Lionel Cooper

Personal information
- Full name: Lionel William Cooper
- Born: 18 February 1922 West Wyalong, New South Wales
- Died: 16 May 1987 (aged 65) Cherrybrook, New South Wales

Playing information
- Position: Wing
Club
| Years | Team | Pld | T | G | FG | P |
| 1945–46 | Eastern Suburbs | 27 | 14 | 0 | 0 | 42 |
| 1947–55 | Huddersfield | 333 | 420 | 42 | 0 | 1344 |
|  | Total | 360 | 434 | 42 | 0 | 1386 |
Representative
| Years | Team | Pld | T | G | FG | P |
| 1945–46 | New South Wales | 6 | 8 | 0 | 0 | 24 |
| 1946 | Australia | 3 | 2 | 0 | 0 | 6 |
| 1949–53 | Other Nationalities | 14 | 13 | 0 | 0 | 39 |
| 1954 | Combined Nationalities | 1 | 0 | 0 | 0 | 0 |
| 1952 | British Empire XIII | 3 | 2 | 0 | 0 | 6 |
- Source:
- Relatives: Cec Cooper (brother)

= Lionel Cooper (rugby league) =

Australian rugby league footballer

Lionel William Cooper (18 February 1922 – 16 May 1987) was an Australian professional rugby league footballer who played in the 1940s and 1950s. A state and international representative winger, he played in Sydney for the Eastern Suburbs club and in England for Huddersfield.

==Australian career==
After being spotted playing Australian rules football in a services team in Darwin by Ray Stehr in 1941, Cooper joined the Eastern Suburbs club. Stehr invited Cooper to trial with the Roosters following World War II.

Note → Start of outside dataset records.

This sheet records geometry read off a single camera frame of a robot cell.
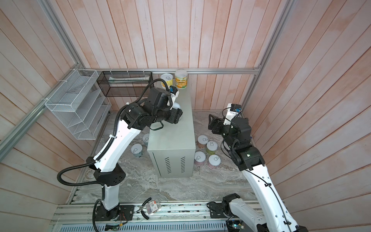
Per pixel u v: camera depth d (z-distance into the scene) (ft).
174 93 1.88
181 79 2.63
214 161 2.83
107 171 1.50
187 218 2.39
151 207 2.40
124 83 3.46
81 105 2.44
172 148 1.94
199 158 2.82
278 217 1.22
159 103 1.56
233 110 1.76
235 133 1.52
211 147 3.06
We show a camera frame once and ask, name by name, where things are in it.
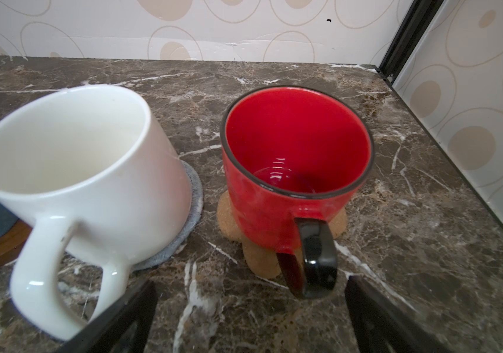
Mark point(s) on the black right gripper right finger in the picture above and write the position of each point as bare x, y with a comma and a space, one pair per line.
379, 326

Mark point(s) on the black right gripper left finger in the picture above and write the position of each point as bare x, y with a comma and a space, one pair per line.
123, 327

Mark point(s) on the white mug back row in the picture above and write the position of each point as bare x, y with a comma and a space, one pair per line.
93, 173

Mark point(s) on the red mug black handle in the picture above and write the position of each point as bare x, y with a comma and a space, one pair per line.
293, 157

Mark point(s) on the cork paw print coaster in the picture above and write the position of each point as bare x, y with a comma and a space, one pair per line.
251, 251

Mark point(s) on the brown wooden coaster far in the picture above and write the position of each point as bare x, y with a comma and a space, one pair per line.
12, 242

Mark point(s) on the black right corner post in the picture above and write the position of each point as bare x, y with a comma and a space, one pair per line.
414, 25

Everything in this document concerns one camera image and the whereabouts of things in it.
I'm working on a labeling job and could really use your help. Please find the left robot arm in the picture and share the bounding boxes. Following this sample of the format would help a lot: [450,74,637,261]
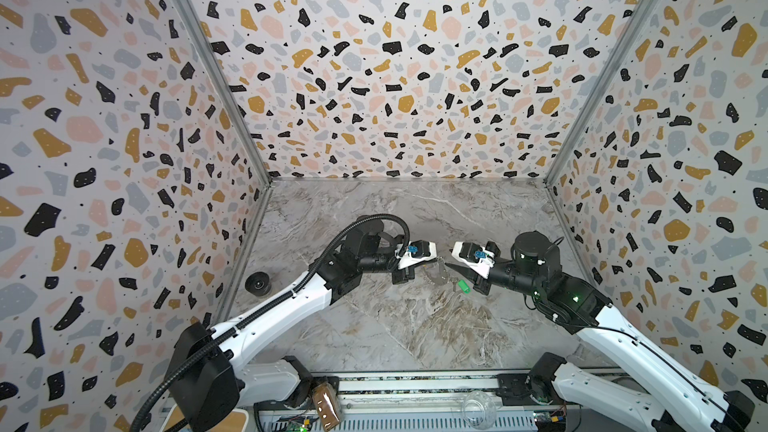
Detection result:
[159,214,437,431]

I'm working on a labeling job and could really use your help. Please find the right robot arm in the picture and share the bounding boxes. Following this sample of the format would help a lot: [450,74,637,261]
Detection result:
[449,231,755,431]

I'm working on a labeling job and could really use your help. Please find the black corrugated cable conduit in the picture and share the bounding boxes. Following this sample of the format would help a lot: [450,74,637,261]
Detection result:
[129,213,412,432]

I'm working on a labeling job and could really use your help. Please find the black round lens cap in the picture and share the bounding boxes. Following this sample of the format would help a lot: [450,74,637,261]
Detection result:
[244,271,271,297]

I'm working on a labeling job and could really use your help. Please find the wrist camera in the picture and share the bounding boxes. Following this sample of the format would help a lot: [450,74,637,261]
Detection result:
[447,242,497,279]
[398,240,438,270]

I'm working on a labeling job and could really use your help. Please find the clear glass jar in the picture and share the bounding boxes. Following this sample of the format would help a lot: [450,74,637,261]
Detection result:
[460,391,497,430]

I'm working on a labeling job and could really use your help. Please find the brown circuit box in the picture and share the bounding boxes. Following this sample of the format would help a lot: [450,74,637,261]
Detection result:
[312,382,342,432]

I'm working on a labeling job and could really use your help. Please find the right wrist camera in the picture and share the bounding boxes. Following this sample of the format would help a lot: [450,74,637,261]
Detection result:
[447,242,497,279]

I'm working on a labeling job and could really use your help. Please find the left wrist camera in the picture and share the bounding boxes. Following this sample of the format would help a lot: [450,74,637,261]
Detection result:
[398,240,438,270]

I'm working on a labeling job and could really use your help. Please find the metal key gauge with yellow handle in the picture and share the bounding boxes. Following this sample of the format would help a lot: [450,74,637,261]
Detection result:
[423,257,451,286]

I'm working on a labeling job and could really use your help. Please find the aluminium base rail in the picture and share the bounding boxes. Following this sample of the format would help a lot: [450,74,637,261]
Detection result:
[235,370,591,431]

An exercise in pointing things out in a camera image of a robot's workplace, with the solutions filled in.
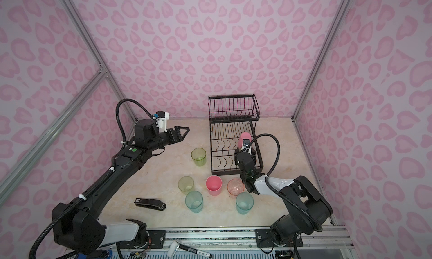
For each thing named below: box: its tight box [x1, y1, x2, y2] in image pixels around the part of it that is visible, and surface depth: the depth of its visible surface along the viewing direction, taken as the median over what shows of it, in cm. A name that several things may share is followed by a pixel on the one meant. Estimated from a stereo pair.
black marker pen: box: [167, 240, 213, 259], surface depth 71 cm
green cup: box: [190, 147, 207, 167], surface depth 95 cm
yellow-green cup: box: [177, 175, 195, 195], surface depth 84 cm
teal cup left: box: [185, 190, 204, 214], surface depth 79 cm
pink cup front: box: [205, 175, 223, 197], surface depth 84 cm
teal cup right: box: [235, 191, 255, 215], surface depth 78 cm
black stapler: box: [133, 198, 167, 212], surface depth 83 cm
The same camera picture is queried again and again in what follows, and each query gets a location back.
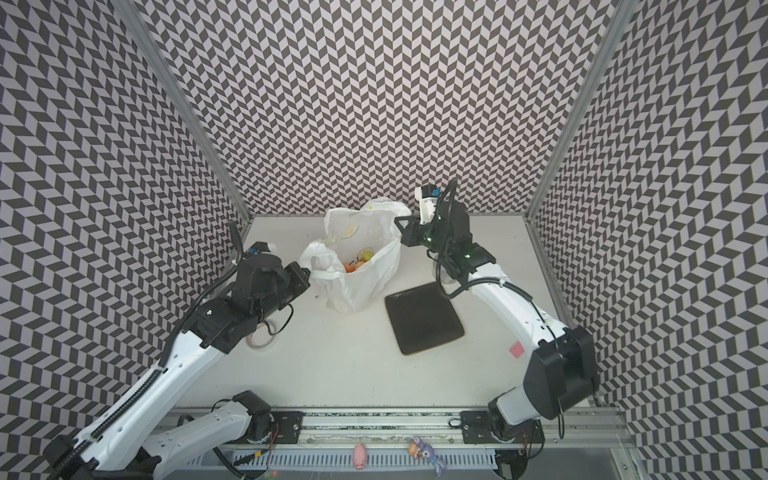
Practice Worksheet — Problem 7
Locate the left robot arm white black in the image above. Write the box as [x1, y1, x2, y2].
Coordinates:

A powerful , Cooper played in just 6 matches before gaining selection for New South Wales. Later that year Cooper was a member of Eastern Suburbs' 8th premiership-winning team. In 1946 Cooper represented Sydney, New South Wales and Australia; he played in all three tests against the Great Britain Lions that year at home. Cooper also took out the 'NSW Player of the Year Award' in 1946.

The Gregory's reference describes him as a bullocking, bruising winger who was a great finisher of back-line movements. His hard-running style incorporated a hip-bumping technique to brush off defenders.

==British career==
In 1947 he joined English club Huddersfield, where he had 9 successful seasons – scoring 420 tries, including 71 in the 1951–52 season. In one match that year, against Keighley, he scored a record 10 tries. Also joining Cooper was his friend Johnny Hunter, a full-back, and a little later Pat Devery, an Australian test centre who formed a partnership with Cooper on the left.

Cooper continued to play test rugby league whilst at Huddersfield, playing for 14 matches for the Other Nationalities in the International Championship between 1949 and 1953. He also played for the British Empire XIII versus New Zealand on Wednesday 23 January 1952 at Stamford Bridge.

Cooper played left-wing in Huddersfield's 4–11 defeat by Bradford Northern in the 1949 Yorkshire Cup Final during the 1949–50 season at Headingley, Leeds on Saturday 29 October 1949. He also played left-wing in the 18–8 victory over Batley in the 1952 Yorkshire Cup Final at Headingley on Saturday 15 November 1952, scoring 3 tries.

He also played in Huddersfield's 2–20 defeat by Wigan in the 1949–50 Championship Final at Maine Road, Manchester on Saturday 13 May 1950.

Cooper played on the wing and scored two tries in Huddersfield's 15–10 victory over St. Helens in the 1953 Challenge Cup Final during the 1952–53 season at Wembley Stadium, London on Saturday 25 April 1953, in front of a crowd of 89,588. Following a leg injury to Pat Devery during the match, Cooper moved to centre and took over the kicking duties.

Cooper's Testimonial match at Huddersfield took place in 1955.

==Family==
Three of his brothers, Col, Reg and Cec Cooper, played with the Canterbury Bankstown club in Sydney, and another, Noel, played for St George.